WHAT TO WORK ON: Reproduce all the records word for word. Omit images.

DATASET RECORDS:
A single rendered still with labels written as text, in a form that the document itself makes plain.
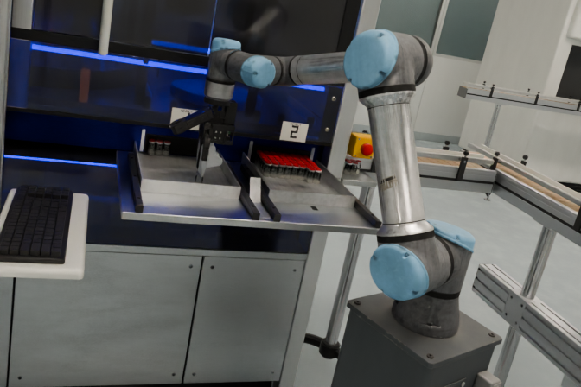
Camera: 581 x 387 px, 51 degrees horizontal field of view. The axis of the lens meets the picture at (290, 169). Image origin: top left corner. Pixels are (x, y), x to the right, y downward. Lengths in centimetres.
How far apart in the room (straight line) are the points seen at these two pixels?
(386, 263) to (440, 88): 639
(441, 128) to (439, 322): 639
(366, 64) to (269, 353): 131
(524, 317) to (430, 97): 536
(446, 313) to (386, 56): 57
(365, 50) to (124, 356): 135
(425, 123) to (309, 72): 609
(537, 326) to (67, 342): 157
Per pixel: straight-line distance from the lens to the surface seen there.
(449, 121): 772
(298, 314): 218
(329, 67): 146
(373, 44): 120
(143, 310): 205
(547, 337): 229
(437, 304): 136
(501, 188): 243
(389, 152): 120
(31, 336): 209
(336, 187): 186
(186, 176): 174
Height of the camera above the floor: 144
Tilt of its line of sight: 16 degrees down
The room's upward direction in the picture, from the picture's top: 11 degrees clockwise
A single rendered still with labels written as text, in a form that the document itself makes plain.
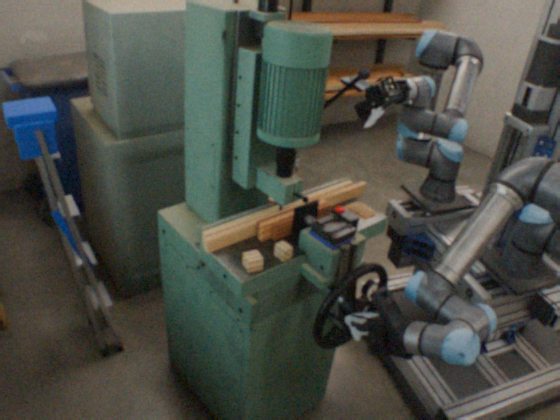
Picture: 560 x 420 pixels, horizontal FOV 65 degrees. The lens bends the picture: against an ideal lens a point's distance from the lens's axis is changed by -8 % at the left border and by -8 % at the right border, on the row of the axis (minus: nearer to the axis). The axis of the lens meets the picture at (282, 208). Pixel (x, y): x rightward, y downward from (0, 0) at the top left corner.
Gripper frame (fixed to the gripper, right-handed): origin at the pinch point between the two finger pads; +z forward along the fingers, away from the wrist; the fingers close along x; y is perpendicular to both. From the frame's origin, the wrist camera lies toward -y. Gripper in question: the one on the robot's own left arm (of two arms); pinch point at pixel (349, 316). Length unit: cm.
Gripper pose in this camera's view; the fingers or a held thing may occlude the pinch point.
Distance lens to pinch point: 123.2
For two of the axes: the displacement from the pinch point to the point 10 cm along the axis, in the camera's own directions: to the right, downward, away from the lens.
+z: -6.0, 0.3, 8.0
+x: 7.8, -2.1, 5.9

RESPONSE TO THIS TASK:
A single rendered still with labels written as text, in a form that the document itself makes plain.
Camera: 581 x 387 px, 51 degrees horizontal field of view. The axis of the lens meets the picture at (290, 169). Image origin: top left corner. Pixels are (x, y), x to the right, y downward. Lengths in centimetres.
How far apart in the room (straight line) are the points seen at these two pixels?
(386, 263) to (440, 88): 639
(441, 128) to (439, 322): 639
(366, 64) to (269, 353): 131
(524, 317) to (430, 97): 536
(446, 313) to (386, 56): 57
(365, 50) to (124, 356): 135
(425, 123) to (309, 72): 609
(537, 326) to (67, 342): 157
Per pixel: straight-line distance from the lens to the surface seen there.
(449, 121): 772
(298, 314): 218
(329, 67): 146
(373, 44): 120
(143, 310): 205
(547, 337): 229
(437, 304): 136
(501, 188): 243
(389, 152): 120
(31, 336): 209
(336, 187): 186
(186, 176): 174
Height of the camera above the floor: 144
Tilt of its line of sight: 16 degrees down
The room's upward direction in the picture, from the picture's top: 11 degrees clockwise
A single rendered still with labels written as text, in a form that the document itself makes plain.
Picture: 560 x 420 pixels, horizontal FOV 65 degrees. The lens bends the picture: against an ideal lens a point's distance from the lens's axis is changed by -8 % at the left border and by -8 % at the right border, on the row of the axis (minus: nearer to the axis). The axis of the lens meets the picture at (282, 208). Pixel (x, y): x rightward, y downward from (0, 0) at the top left corner.
Gripper frame (fixed to the gripper, right-handed): origin at the pinch point between the two finger pads; +z forward along the fingers, away from the wrist; the fingers close along x; y is perpendicular to both. From the frame's origin, the wrist camera lies toward -y. Gripper in question: the one on the robot's own left arm (of two arms); pinch point at pixel (349, 316). Length unit: cm.
Gripper pose in this camera's view; the fingers or a held thing may occlude the pinch point.
Distance lens to pinch point: 123.2
For two of the axes: the displacement from the pinch point to the point 10 cm along the axis, in the camera's own directions: to the right, downward, away from the lens.
+z: -6.0, 0.3, 8.0
+x: 7.8, -2.1, 5.9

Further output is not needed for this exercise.